* _ACTIVITY_
Whenever a line in the entries includes the word "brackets", copy that line out.
........
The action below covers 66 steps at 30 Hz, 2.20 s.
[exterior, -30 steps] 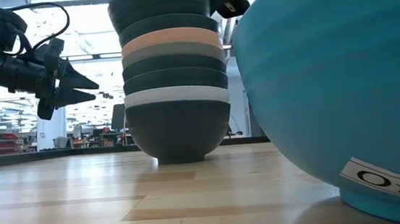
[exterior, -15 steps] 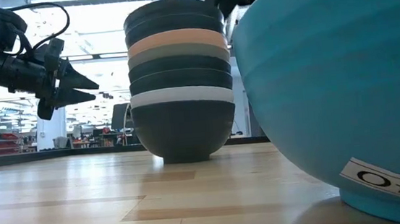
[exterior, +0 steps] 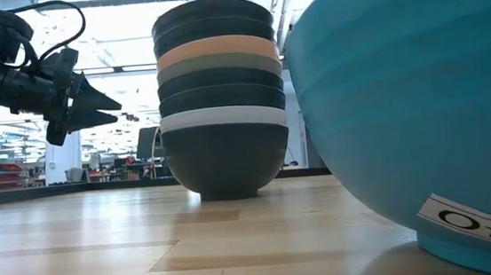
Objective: Nest bowls inside each other
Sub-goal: Stack the pink bowl on top of the black bowl
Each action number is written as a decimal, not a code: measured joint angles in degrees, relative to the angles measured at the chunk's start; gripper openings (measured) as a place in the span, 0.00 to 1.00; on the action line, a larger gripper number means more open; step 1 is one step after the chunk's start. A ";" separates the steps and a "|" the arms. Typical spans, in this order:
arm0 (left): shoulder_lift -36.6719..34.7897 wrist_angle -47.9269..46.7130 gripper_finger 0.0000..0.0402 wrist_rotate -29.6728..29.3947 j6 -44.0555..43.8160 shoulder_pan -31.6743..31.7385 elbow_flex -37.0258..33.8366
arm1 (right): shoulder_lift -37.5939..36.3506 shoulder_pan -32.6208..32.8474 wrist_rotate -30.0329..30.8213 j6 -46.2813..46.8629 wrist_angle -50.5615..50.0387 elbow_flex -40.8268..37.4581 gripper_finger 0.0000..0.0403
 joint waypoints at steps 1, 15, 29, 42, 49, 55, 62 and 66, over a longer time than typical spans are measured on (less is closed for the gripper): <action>0.00 0.00 0.38 0.02 0.00 0.00 0.00 | -1.67 0.02 0.87 -0.05 0.11 -0.91 0.33; 0.00 0.07 0.38 0.00 0.02 -0.01 0.00 | -30.69 2.26 -11.84 9.69 22.79 -59.31 0.26; 0.00 0.12 0.38 0.01 -9.77 0.00 0.00 | -63.11 3.67 -13.74 38.48 18.55 -89.48 0.15; 0.00 0.09 0.38 0.02 -13.18 -0.02 0.00 | -55.64 18.20 -23.92 33.73 10.17 -86.46 0.16; 0.00 0.08 0.38 0.02 -13.35 -0.02 0.00 | -48.03 28.58 -23.82 30.21 9.43 -86.46 0.24; 0.00 0.09 0.38 -0.86 -13.38 -0.02 0.00 | -46.06 34.83 -26.86 32.06 25.82 -86.46 0.31; 0.00 0.26 0.38 -3.33 -13.53 -0.01 0.00 | -42.20 37.00 -27.02 32.31 19.12 -86.41 0.32; 0.00 0.26 0.38 -3.41 -15.38 0.00 0.00 | -40.44 36.49 -26.89 32.59 15.30 -86.46 0.37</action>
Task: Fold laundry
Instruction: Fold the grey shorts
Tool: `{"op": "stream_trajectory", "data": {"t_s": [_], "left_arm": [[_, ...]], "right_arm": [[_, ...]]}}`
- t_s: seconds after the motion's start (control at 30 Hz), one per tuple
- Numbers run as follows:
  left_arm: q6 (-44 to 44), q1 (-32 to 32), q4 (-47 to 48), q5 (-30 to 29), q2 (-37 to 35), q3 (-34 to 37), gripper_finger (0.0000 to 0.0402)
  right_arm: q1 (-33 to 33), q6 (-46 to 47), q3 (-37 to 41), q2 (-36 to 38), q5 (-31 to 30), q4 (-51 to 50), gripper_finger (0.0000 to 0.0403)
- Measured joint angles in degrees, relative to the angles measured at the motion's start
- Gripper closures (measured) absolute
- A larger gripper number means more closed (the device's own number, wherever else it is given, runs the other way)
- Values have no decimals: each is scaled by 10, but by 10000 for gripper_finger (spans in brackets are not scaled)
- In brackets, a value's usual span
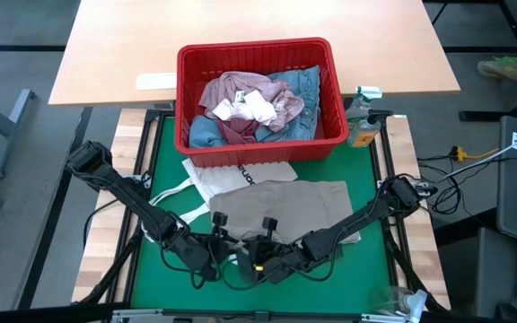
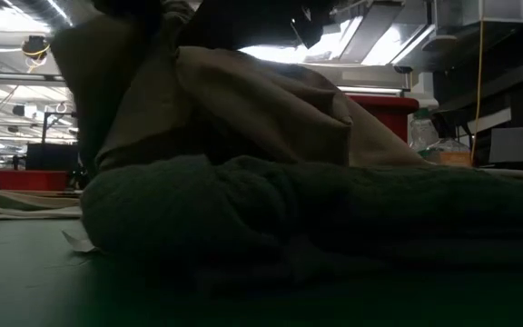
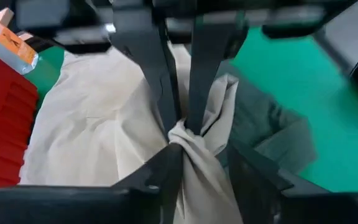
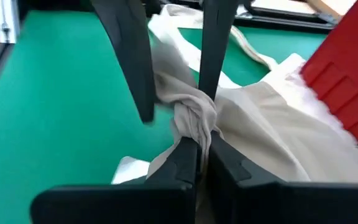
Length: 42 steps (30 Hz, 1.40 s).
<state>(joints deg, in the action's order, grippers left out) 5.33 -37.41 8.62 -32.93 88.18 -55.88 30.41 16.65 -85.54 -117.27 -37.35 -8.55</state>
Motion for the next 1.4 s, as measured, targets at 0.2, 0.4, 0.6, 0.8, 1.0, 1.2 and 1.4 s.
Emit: {"op": "stream_trajectory", "data": {"t_s": [0.2, 0.4, 0.6, 0.8, 1.0, 1.2, 1.4], "left_arm": [[66, -39, 38, -31, -29, -3, 256], [175, -72, 115, -31, -59, -3, 267], [348, -104, 264, 0, -65, 0, 283], [348, -120, 282, -16, -38, 36, 290], [347, -101, 277, -66, -14, 66, 275], [346, -56, 275, -34, -11, 70, 223], [303, -26, 265, -16, -11, 70, 175]], "right_arm": [[-1, 0, 1, -2, 5, -7, 393], [-1, 0, 1, -2, 8, -6, 387], [-1, 0, 1, -2, 7, -6, 391], [-1, 0, 1, -1, 5, -6, 387], [-1, 0, 1, -1, 15, -5, 390], [-1, 0, 1, -1, 20, -5, 386], [-1, 0, 1, -1, 20, -5, 385]]}}
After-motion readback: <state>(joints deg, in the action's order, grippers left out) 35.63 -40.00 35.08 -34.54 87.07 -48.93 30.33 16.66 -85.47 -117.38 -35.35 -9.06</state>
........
* _EXERCISE ANSWER_
- Values have no decimals: each is scaled by 10, but by 10000 for gripper_finger (spans in brackets are not scaled)
- In brackets, a value's usual span

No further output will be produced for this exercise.